I have definitely used my privilege to work with all of this equipment to my benefit, trying out different types of lenses to better know which ones I might want to buy later on, using the expensive lighting gear to capture great images for various genres, and even using equipment I might never use again just to get the experience. The one downside I have encountered in this opportunity is that while I use a Nikon camera and I love it, the school gets great deals from Canon, and therefore an overwhelming majority of the cameras and lenses available to us are Canon.
Many photographers are all too familiar with the Nikon vs Canon debate. It has been going on for years and years, people going back and forth with why each brand is superior and why the other brand falls short. Each brand continues to produce “new and improved” versions of their bodies hoping to become the best choice for all photographers.
The brands even have an impact on our identities as photographers. When two photographers meet the question ultimately comes up “Nikon or Canon?” At work we have photographers on both sides, and we tend to refer to each other as “She’s a Nikon” or “He’s a Canon”.

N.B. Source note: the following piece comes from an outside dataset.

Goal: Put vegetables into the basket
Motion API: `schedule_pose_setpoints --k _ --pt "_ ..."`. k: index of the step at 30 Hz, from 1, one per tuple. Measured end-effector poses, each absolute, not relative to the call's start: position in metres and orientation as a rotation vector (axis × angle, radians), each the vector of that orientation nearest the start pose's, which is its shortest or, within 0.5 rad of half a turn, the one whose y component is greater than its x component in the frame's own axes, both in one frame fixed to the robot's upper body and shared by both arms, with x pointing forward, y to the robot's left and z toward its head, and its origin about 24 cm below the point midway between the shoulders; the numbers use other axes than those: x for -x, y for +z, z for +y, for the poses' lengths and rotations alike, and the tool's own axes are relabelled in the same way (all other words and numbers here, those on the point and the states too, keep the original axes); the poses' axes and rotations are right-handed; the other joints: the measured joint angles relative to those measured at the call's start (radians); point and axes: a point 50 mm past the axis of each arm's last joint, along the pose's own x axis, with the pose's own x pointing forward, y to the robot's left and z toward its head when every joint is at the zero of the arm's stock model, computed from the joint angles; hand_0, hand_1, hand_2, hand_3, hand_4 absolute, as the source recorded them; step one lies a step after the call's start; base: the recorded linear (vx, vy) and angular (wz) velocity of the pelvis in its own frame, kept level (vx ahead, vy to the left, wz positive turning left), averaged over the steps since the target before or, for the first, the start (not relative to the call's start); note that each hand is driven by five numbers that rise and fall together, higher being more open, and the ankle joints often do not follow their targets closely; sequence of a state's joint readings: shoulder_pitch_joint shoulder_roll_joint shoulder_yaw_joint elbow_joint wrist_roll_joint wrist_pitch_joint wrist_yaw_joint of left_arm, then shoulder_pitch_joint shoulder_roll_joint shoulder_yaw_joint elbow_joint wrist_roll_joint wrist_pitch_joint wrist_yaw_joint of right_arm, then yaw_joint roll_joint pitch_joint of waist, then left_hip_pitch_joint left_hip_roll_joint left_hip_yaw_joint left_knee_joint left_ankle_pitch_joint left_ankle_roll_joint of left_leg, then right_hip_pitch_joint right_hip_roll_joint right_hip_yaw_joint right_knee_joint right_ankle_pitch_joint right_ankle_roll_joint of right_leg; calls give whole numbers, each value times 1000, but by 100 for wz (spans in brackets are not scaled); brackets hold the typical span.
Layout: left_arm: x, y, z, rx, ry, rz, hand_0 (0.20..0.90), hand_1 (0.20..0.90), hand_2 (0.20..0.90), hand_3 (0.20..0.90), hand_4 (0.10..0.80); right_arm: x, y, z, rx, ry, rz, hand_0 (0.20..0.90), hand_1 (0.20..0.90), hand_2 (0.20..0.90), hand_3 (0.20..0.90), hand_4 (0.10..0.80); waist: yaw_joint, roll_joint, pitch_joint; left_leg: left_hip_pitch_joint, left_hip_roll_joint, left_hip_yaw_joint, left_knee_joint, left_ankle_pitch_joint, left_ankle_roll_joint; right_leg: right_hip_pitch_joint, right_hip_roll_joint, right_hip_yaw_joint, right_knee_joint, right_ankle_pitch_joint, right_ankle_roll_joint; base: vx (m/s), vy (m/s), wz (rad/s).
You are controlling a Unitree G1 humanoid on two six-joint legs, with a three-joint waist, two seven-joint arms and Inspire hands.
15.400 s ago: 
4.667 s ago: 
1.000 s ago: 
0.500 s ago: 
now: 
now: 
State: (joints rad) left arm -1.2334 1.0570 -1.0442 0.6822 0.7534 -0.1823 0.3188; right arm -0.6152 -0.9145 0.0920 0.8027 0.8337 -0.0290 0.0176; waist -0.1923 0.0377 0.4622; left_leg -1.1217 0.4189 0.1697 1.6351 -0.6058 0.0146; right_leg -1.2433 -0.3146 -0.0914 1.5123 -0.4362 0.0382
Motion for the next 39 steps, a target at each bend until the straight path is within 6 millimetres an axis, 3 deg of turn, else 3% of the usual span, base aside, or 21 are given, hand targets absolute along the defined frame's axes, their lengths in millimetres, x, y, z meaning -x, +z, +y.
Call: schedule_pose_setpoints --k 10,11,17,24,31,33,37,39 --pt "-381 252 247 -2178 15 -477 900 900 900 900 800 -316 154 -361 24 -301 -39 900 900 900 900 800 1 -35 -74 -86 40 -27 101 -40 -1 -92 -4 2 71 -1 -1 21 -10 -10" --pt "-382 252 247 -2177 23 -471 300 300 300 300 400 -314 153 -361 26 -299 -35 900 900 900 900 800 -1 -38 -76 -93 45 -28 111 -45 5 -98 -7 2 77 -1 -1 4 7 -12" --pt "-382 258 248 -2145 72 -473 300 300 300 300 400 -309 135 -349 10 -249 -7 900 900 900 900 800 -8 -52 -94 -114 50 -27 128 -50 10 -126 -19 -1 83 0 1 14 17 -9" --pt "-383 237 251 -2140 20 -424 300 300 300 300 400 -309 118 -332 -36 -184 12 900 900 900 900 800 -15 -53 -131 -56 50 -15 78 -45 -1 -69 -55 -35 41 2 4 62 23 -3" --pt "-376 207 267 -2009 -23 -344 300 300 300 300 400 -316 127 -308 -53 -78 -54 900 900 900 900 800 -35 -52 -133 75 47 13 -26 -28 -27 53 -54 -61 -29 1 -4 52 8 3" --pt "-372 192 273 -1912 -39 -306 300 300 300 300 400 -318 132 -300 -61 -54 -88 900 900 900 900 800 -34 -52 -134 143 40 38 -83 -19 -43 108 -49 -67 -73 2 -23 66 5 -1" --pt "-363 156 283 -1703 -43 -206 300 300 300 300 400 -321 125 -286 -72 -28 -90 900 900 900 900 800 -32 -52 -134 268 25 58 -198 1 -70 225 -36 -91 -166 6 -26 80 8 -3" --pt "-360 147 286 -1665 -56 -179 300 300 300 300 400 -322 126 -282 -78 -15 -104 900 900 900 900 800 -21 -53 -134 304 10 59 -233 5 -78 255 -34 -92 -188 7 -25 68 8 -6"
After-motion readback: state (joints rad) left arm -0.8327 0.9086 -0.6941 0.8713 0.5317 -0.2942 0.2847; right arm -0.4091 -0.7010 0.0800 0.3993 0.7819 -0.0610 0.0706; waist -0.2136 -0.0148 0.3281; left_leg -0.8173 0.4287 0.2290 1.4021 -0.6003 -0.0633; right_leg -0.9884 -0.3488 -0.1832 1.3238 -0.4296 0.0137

One difference I’ve noticed between the two groups of photographers, however, is that only one group tends to have a problem with using the other brand (that I’ve encountered personally, this may not be true everywhere.) Since our school uses mostly Canon gear, sometimes Nikon users need to use Canon cameras and lenses in order to try new types of gear. But I’ve never really heard the Nikons complaining about this. They might wish out loud that we had more Nikon gear to try, but as far as using Canon gear, they’re ok with that situation. The switch from Nikon to Canon isn’t a big deal, most photographers learn all of the settings quickly.
Ask the Canons about their experience trying Nikon gear, and it’s a different story. Most Canon photographers I know say they can’t use Nikon cameras, they’re just “too complicated.” It’s interesting how that works out.
For me, I don’t mind using different types of cameras from time to time. As long as they work well and produce great images, I’m a happy photographer. I’m going to take advantage of any gear available to me right now, and besides, it’s fun to experiment.
Photographers, which brand is your preference?